**TASK BRIEF:**
The copy must match the data below line for line and contain no images.

**PROVIDED DATA:**
************

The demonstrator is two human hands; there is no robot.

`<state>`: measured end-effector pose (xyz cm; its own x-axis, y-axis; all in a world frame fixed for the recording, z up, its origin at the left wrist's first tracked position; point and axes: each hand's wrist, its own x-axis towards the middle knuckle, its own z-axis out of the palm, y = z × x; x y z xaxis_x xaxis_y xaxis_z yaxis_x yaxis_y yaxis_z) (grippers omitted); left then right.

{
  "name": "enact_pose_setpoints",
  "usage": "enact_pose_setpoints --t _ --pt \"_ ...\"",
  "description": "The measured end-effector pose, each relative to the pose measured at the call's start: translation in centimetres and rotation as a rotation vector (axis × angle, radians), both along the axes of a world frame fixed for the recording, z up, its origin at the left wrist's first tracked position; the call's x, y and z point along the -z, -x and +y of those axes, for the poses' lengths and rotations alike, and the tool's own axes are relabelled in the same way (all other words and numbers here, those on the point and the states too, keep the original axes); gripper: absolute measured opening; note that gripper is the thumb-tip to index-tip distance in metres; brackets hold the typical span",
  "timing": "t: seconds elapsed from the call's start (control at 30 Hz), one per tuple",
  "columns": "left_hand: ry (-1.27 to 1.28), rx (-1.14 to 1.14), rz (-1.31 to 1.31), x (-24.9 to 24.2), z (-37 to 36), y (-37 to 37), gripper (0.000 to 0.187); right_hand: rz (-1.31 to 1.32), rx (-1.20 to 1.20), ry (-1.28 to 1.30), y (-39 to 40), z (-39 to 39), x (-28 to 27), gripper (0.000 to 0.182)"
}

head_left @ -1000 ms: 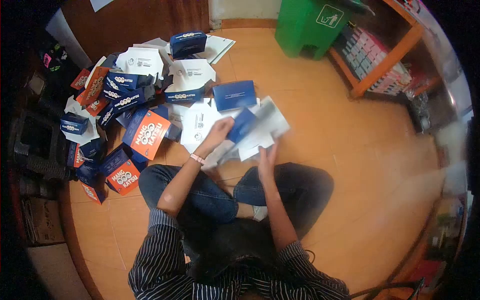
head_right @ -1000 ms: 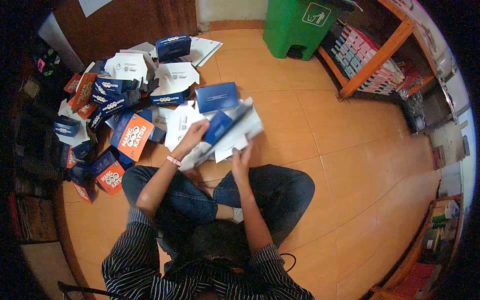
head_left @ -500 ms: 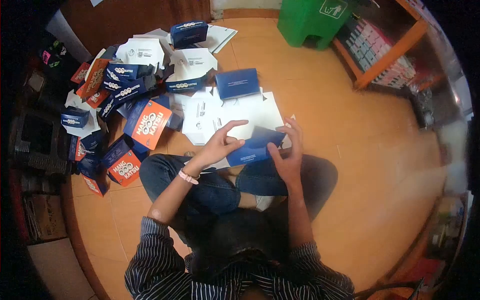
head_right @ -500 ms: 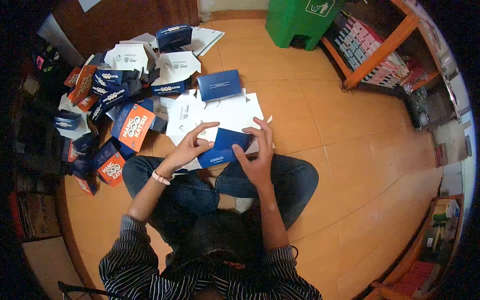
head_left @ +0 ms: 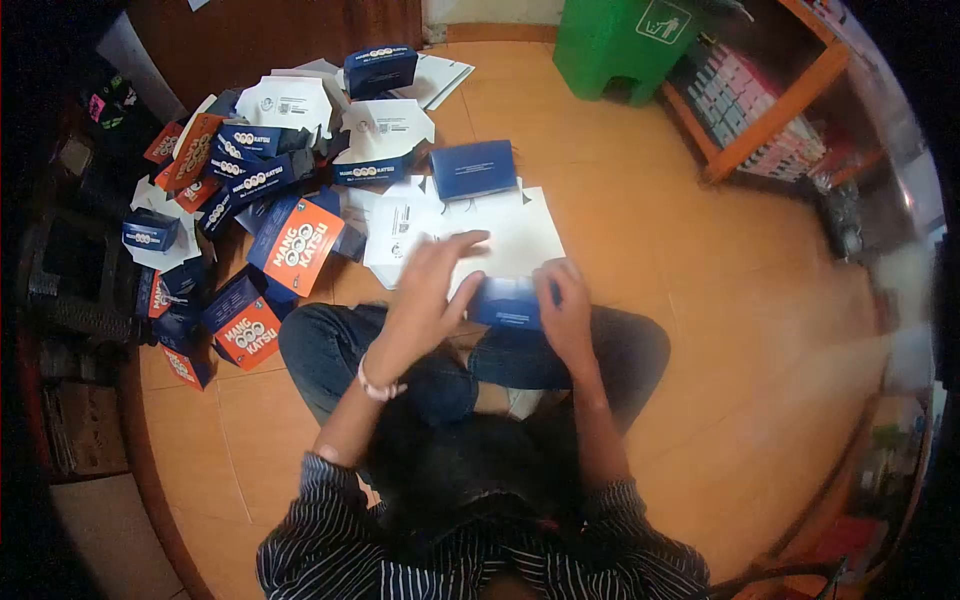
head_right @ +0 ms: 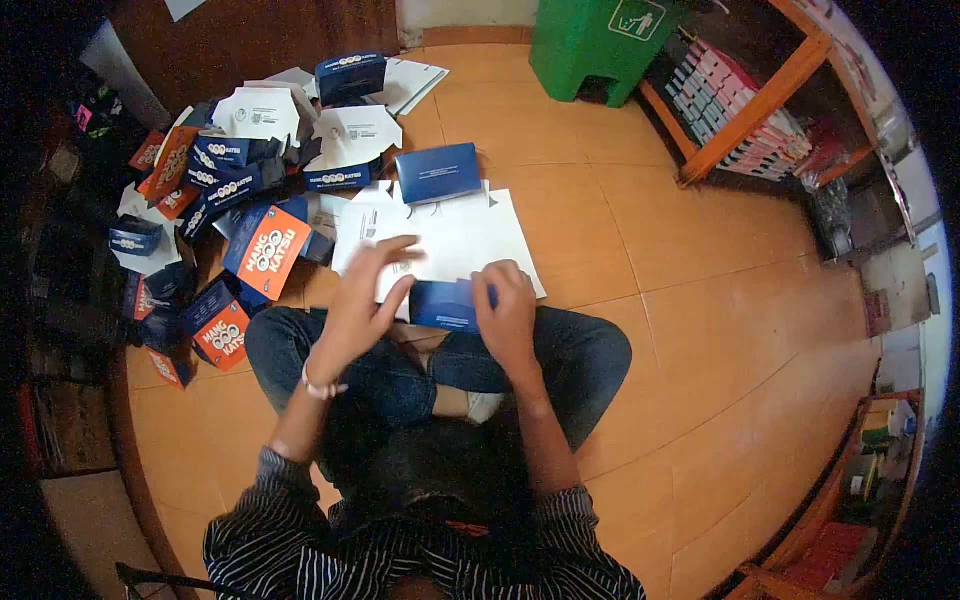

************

**TASK SOLUTION:**
The demonstrator is two human hands; there is no robot.

`<state>`: measured end-effector pose (xyz cm; its own x-axis, y-axis; all in a world frame fixed for the recording, z up, its origin at the left wrist's first tracked position; point and axes: each hand's wrist, its own x-axis towards the middle knuckle, its own z-axis out of the palm, y = z × x; x y z xaxis_x xaxis_y xaxis_z yaxis_x yaxis_y yaxis_z) (grippers omitted); left then right.

{
  "name": "enact_pose_setpoints",
  "usage": "enact_pose_setpoints --t _ --pt \"_ ...\"",
  "description": "The measured end-effector pose, each relative to the pose measured at the call's start: translation in centimetres and rotation as a rotation vector (axis × angle, radians), both along the axes of a world frame fixed for the recording, z up, its origin at the left wrist's first tracked position; the call's x, y and z point along the -z, -x and +y of those axes, for the poses' lengths and rotations alike, and the tool's own axes are relabelled in the same way (all other words and numbers here, those on the point and the states too, keep the original axes); gripper: absolute measured opening; note that gripper is the thumb-tip to index-tip distance in metres; brackets hold the typical span",
  "timing": "t: seconds elapsed from the call's start (control at 30 Hz), one per tuple",
  "columns": "left_hand: ry (-1.27 to 1.28), rx (-1.14 to 1.14), rz (-1.31 to 1.31), x (-24.9 to 24.2), z (-37 to 36), y (-37 to 37), gripper (0.000 to 0.187); right_hand: rz (-1.31 to 1.32), rx (-1.20 to 1.20), ry (-1.28 to 1.30), y (-39 to 40), z (-39 to 39), x (-28 to 27), gripper (0.000 to 0.182)"
}

head_left @ -1000 ms: 
head_right @ -1000 ms: 
head_left @ -500 ms: 
head_right @ -500 ms: 
head_left @ +0 ms: 
head_right @ +0 ms: 

The exercise was answered in full.